*Exercise:* Without further comment, state how many lines in the listing below contain the word "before".

*Information provided:*
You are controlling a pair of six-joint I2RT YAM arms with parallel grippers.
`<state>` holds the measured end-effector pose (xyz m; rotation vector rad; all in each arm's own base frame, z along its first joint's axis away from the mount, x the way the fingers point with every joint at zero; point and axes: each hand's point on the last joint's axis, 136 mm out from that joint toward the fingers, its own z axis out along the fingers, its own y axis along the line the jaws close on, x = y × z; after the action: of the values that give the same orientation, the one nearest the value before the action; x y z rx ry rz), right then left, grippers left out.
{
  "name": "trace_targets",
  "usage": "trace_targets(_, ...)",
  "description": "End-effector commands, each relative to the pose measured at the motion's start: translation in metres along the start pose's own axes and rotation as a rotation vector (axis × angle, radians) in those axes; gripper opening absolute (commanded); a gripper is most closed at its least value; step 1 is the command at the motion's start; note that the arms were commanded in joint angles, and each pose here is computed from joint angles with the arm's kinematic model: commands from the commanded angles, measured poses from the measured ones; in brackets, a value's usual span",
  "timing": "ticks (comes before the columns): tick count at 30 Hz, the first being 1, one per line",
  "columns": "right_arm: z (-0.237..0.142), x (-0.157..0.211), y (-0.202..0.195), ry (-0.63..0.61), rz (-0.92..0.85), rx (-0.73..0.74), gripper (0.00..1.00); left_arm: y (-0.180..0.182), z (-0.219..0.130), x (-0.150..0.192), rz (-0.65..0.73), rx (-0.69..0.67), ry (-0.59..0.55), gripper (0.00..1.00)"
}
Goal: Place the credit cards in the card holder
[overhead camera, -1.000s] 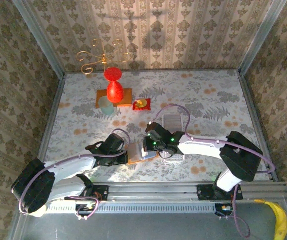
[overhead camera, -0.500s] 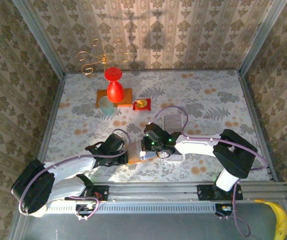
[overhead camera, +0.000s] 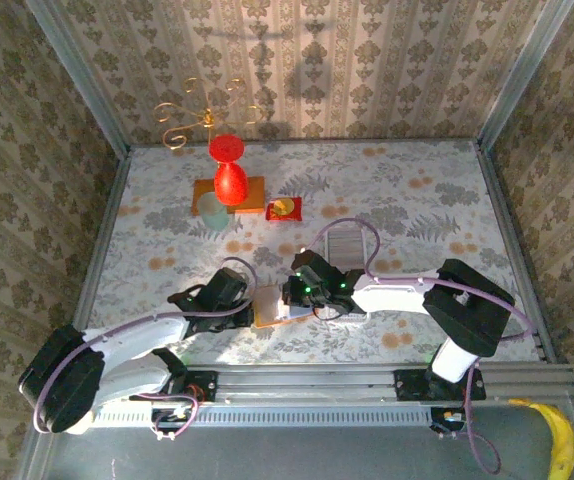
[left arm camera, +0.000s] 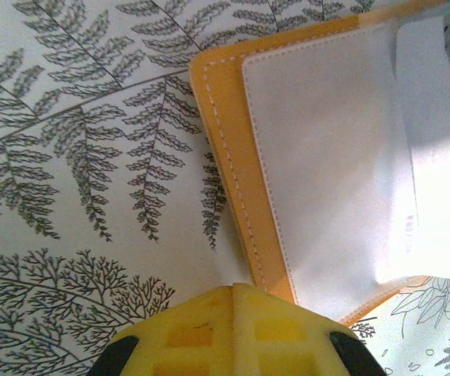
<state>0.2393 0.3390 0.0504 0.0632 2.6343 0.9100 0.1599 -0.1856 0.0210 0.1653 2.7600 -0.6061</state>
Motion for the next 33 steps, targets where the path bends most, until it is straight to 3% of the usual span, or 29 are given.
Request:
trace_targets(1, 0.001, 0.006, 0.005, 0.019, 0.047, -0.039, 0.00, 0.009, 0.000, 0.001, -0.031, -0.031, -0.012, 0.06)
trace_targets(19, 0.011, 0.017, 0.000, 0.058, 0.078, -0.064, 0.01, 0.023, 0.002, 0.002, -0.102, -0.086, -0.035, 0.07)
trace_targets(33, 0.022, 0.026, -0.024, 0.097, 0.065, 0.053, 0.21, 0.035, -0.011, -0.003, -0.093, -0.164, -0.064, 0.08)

*The completed task:* 2